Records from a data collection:
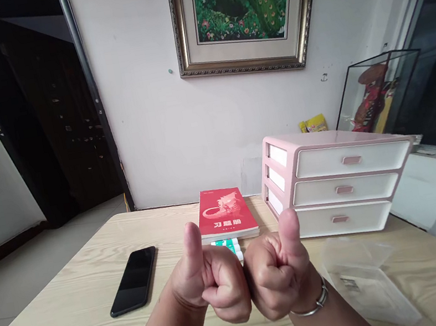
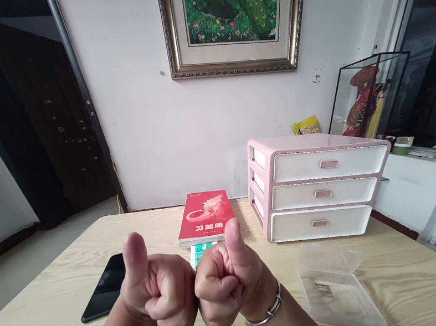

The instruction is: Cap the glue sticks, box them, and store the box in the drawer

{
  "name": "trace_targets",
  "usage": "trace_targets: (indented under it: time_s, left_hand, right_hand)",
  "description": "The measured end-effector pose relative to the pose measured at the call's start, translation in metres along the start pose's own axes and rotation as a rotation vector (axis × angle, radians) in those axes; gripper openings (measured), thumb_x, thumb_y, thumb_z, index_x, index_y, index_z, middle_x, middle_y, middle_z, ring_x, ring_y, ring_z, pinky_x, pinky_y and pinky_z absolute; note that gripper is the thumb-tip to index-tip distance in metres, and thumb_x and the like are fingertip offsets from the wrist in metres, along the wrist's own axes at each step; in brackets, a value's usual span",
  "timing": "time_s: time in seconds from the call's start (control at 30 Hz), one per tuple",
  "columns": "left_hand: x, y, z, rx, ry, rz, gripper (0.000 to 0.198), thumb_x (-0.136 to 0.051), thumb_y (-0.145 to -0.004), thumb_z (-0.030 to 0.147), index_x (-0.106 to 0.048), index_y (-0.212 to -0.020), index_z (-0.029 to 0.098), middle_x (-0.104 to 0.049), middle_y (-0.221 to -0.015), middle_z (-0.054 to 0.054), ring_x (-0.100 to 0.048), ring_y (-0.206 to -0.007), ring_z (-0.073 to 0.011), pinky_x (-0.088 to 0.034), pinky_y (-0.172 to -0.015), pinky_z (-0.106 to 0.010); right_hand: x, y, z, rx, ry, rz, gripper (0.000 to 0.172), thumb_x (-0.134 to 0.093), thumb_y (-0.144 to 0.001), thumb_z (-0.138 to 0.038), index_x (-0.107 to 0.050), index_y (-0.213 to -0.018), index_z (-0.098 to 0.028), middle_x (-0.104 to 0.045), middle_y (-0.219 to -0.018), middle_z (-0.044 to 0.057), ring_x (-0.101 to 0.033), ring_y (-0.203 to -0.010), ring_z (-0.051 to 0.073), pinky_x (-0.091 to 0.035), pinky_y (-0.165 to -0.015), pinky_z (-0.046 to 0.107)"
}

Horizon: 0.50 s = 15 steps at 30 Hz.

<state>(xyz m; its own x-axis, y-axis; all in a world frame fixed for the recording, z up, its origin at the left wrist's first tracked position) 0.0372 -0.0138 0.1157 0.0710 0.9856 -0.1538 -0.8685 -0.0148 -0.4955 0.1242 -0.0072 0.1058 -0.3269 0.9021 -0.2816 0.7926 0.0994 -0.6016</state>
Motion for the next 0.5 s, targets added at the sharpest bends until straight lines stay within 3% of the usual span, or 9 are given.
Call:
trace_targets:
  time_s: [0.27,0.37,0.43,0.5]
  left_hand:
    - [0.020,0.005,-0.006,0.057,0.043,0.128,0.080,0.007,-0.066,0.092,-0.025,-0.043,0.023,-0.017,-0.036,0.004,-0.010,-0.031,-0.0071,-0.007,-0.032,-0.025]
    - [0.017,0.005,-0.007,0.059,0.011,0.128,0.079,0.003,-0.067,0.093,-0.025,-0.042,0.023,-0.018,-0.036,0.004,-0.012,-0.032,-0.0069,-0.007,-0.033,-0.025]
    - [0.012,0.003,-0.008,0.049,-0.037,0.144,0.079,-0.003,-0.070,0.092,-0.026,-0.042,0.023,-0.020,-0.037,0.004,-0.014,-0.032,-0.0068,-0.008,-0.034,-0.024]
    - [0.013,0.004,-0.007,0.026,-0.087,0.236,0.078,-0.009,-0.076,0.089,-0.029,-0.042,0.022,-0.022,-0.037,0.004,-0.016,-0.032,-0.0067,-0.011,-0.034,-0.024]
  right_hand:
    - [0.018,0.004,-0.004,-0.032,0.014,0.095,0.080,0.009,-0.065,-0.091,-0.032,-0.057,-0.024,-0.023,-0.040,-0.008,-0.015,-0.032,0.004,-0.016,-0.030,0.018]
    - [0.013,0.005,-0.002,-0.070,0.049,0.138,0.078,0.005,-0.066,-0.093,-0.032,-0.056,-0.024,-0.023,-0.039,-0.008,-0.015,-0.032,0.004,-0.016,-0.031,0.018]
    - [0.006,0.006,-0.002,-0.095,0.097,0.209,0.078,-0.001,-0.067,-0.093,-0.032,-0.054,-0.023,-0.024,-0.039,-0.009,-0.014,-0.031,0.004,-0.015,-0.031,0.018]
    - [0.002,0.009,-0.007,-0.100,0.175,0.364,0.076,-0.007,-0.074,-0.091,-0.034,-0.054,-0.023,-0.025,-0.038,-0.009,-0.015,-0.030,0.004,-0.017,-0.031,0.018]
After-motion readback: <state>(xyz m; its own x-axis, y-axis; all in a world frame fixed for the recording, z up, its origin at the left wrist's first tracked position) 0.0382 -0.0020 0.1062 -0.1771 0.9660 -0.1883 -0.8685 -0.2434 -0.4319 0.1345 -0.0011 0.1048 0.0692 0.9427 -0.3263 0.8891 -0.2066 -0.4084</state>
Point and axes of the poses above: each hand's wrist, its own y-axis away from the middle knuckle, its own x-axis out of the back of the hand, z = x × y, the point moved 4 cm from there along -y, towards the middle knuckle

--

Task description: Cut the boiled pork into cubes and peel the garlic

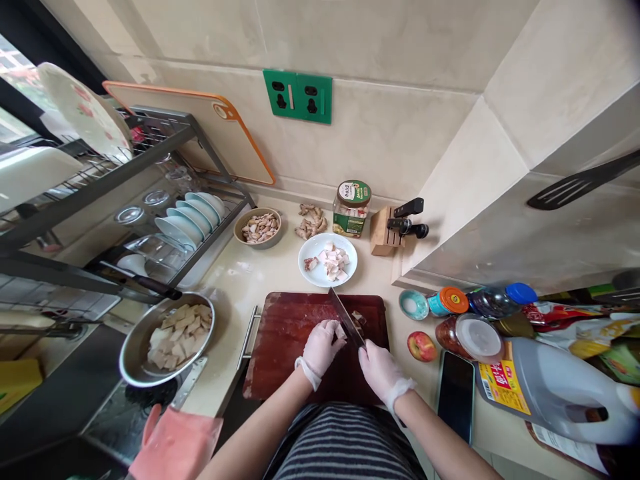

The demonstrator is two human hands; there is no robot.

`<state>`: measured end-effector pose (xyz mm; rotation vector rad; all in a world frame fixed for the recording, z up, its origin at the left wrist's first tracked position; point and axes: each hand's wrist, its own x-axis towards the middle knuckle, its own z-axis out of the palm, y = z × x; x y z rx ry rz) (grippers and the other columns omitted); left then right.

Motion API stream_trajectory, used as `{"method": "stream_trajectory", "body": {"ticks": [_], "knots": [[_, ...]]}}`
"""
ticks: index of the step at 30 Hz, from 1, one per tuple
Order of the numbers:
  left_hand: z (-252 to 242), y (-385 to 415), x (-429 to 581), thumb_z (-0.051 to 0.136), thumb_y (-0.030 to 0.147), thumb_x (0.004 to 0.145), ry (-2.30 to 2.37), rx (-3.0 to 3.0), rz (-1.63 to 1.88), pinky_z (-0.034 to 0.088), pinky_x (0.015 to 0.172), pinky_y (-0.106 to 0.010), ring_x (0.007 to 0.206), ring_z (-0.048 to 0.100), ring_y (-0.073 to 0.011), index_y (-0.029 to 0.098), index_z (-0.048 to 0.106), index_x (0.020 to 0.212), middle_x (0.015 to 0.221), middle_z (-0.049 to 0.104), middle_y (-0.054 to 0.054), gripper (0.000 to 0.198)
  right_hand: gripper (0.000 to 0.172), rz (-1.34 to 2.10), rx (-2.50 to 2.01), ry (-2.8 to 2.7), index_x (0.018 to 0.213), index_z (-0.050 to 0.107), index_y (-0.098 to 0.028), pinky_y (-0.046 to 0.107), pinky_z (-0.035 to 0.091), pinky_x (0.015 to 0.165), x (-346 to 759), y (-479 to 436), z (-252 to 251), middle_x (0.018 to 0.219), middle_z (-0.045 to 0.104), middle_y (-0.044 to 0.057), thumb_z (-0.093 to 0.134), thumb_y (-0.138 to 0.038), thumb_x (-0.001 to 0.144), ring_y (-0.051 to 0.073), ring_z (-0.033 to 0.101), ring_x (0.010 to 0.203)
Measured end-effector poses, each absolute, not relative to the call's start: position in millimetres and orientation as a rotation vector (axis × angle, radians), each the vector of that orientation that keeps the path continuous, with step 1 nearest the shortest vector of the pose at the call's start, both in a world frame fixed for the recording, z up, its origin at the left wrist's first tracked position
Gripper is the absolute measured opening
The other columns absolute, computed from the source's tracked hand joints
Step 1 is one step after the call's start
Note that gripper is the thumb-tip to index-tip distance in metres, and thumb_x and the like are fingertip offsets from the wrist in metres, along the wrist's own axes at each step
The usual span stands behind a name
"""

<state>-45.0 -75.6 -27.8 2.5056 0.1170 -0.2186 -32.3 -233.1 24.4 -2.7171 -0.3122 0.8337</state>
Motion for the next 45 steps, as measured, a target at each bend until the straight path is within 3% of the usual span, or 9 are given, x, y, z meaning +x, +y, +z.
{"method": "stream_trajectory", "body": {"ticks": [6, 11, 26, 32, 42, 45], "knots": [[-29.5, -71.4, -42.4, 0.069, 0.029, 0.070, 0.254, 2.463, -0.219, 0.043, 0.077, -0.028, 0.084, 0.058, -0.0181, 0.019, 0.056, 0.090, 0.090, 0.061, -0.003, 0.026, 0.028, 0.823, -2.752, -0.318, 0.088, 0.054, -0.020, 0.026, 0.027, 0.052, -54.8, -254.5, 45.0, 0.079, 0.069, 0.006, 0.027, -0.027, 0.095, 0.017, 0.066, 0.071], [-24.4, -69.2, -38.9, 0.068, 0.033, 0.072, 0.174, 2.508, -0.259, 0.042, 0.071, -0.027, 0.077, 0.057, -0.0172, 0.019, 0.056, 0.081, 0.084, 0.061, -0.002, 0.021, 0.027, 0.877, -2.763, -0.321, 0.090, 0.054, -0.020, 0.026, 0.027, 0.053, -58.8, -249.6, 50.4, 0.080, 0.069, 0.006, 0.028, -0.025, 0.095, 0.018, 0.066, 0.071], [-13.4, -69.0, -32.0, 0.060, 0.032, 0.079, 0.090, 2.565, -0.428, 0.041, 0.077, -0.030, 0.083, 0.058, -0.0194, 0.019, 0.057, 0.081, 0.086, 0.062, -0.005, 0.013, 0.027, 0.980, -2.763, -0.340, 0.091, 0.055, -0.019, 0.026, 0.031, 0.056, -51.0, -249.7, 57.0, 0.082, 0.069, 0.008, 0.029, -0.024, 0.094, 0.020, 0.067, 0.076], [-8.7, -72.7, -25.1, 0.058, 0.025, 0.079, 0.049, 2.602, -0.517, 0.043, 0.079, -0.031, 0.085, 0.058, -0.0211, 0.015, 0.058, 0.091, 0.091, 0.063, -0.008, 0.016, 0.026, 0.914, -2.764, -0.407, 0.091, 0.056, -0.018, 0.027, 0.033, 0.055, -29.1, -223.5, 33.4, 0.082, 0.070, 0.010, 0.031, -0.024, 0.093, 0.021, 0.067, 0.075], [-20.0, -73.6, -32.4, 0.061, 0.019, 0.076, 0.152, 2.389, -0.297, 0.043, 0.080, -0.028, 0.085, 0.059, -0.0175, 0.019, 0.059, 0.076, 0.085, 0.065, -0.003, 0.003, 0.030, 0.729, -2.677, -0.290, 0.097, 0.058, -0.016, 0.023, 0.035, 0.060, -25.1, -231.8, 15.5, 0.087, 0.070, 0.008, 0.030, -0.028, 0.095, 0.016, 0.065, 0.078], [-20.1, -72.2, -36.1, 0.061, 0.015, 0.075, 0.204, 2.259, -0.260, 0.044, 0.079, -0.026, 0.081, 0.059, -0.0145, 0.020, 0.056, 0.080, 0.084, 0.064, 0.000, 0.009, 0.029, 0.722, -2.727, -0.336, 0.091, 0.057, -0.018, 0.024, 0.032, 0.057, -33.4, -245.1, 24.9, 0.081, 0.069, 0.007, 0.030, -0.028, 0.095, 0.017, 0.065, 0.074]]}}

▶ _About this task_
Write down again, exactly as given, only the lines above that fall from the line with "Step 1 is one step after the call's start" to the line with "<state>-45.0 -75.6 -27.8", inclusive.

▶ _Result of the exercise_
Step 1 is one step after the call's start
Note that gripper is the thumb-tip to index-tip distance in metres, and thumb_x and the like are fingertip offsets from the wrist in metres, along the wrist's own axes at each step
The usual span stands behind a name
"""

<state>-45.0 -75.6 -27.8 2.5056 0.1170 -0.2186 -32.3 -233.1 24.4 -2.7171 -0.3122 0.8337</state>

With this, there is nothing more to the exercise.